Num tempo que hoje nos parece antediluviano, nosso messias, recém-eleito deputado federal, debochou da Câmara Federal dizendo que ela abrigava 300 picaretas.
O passar do tempo cuidou de aparar as arestas. Bastou que a necessidade surgisse para que nosso pitoresco personagem fizesse as pazes com os parlamentares. Afagou a cabeça de todos e chegou até a beijar a mão de algum deles.
Quem te viu, quem te vê! ― como diria o outro.
No fim de agosto 2013, os mesmos picaretas da mesma Câmara foram convocados a se exprimir, em votação secreta, sobre a cassação do mandato de um colega deputado. O homem tinha sido acusado, julgado e já condenado definitivamente. Estava preso por crime de peculato e formação de quadrilha.

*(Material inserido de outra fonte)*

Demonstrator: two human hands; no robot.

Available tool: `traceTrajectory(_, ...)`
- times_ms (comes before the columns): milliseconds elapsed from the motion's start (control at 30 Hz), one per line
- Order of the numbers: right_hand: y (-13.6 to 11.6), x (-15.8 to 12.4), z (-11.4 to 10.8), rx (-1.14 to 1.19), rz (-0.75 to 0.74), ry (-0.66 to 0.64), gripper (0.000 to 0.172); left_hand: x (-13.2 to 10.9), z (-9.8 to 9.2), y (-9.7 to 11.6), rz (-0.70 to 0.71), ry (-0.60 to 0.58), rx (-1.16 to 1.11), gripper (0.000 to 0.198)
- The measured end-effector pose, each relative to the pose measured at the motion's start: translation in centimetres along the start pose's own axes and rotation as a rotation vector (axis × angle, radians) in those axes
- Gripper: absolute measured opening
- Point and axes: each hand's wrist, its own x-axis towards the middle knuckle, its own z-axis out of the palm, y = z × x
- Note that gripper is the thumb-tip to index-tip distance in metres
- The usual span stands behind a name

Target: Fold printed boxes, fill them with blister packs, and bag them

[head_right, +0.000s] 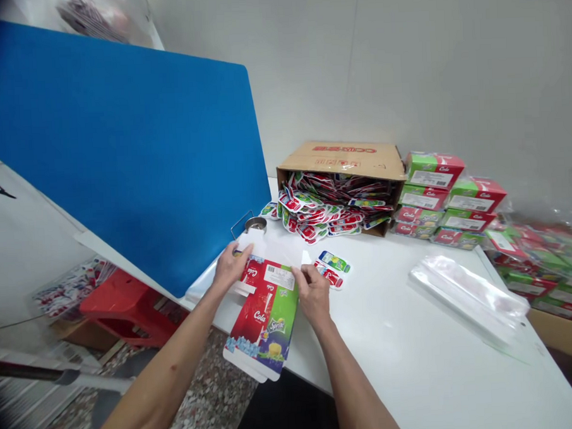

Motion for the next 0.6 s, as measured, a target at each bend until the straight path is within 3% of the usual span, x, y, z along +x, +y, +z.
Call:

Dos 513 deputados, 108 gazetearam ― simplesmente não compareceram à sessão. Dos 405 que votaram, 172 se posicionaram pela manutenção do mandato do deputado criminoso.
Somando-se os 172 que negaram a cassação aos 108 que se esgueiraram, chegamos ao total de 280. São os que não enxergam nenhum mal em continuar a ser colegas de um presidiário condenado a 13 anos de cárcere.

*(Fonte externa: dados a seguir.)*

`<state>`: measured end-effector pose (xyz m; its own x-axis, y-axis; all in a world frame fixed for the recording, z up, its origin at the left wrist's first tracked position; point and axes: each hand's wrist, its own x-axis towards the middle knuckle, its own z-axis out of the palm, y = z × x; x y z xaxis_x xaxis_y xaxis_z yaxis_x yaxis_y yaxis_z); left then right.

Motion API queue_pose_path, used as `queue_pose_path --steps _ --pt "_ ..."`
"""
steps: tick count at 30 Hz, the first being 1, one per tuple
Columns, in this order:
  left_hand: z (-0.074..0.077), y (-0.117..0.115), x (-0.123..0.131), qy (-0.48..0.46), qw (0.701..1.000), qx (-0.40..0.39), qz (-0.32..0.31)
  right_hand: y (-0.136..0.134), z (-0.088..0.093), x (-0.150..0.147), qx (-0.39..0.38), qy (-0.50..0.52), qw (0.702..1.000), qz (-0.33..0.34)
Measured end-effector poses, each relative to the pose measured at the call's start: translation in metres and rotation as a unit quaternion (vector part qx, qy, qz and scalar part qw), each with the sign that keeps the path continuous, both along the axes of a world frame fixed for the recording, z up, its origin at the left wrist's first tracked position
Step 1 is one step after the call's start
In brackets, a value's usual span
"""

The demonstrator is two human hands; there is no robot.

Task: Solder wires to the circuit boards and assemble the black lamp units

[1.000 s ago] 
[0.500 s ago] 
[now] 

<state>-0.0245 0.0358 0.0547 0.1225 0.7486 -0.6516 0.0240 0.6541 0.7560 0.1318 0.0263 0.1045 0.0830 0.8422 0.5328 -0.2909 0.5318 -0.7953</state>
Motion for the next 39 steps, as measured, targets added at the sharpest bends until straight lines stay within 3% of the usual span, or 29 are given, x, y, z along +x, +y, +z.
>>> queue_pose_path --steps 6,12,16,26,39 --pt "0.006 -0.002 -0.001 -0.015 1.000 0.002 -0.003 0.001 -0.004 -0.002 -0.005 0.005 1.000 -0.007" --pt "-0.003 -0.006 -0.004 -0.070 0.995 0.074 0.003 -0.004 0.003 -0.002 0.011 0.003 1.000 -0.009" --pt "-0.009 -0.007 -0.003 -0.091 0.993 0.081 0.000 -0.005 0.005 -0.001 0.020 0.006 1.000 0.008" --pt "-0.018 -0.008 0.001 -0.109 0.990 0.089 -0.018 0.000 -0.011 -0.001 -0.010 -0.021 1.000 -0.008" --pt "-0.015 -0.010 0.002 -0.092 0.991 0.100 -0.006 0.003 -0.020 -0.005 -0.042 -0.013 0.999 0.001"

De lá para cá, o clamor popular cresceu. A Câmara foi pressionada a mudar as regras. Nunca mais ― prometem de pés juntos ― um caso de quebra de decoro será decidido pelo voto secreto.
O deputado que havia sido salvo pelo sigilo corporativo no ano passado voltou a passar pelo crivo de seus colegas. Desta vez, o voto foi aberto. Com exceção de um deputado ― unzinho só! ― os 280 que, escondidos atrás do voto anônimo, tinham votado pela manutenção do mandato do deputado criminoso, desapareceram. São todos pela cassação. Desde criancinhas, ora vejam só.
O dicionário ensina:
Picareta = pessoa aproveitadora, que utiliza meios condenáveis para obter o que deseja.
Covarde = quem age com temor; quem não apresenta valentia.
A visão que nosso guia tinha da Câmara passou da data de validade, está vencida. É impensável que, depois de 8 anos de convivência amistosa com 3 em cada 4 parlamentares, ele repetisse hoje a bravata segundo a qual aquela Casa acolhe 300 picaretas.
Quanto a mim, ainda fico com a definição originária. A conta do antigo presidente da República não está nada exagerada. Pior ainda: os 300 indigitados, além de picaretas, são covardes.
Valei-nos São Judas Tadeu, o advogado das causas impossíveis!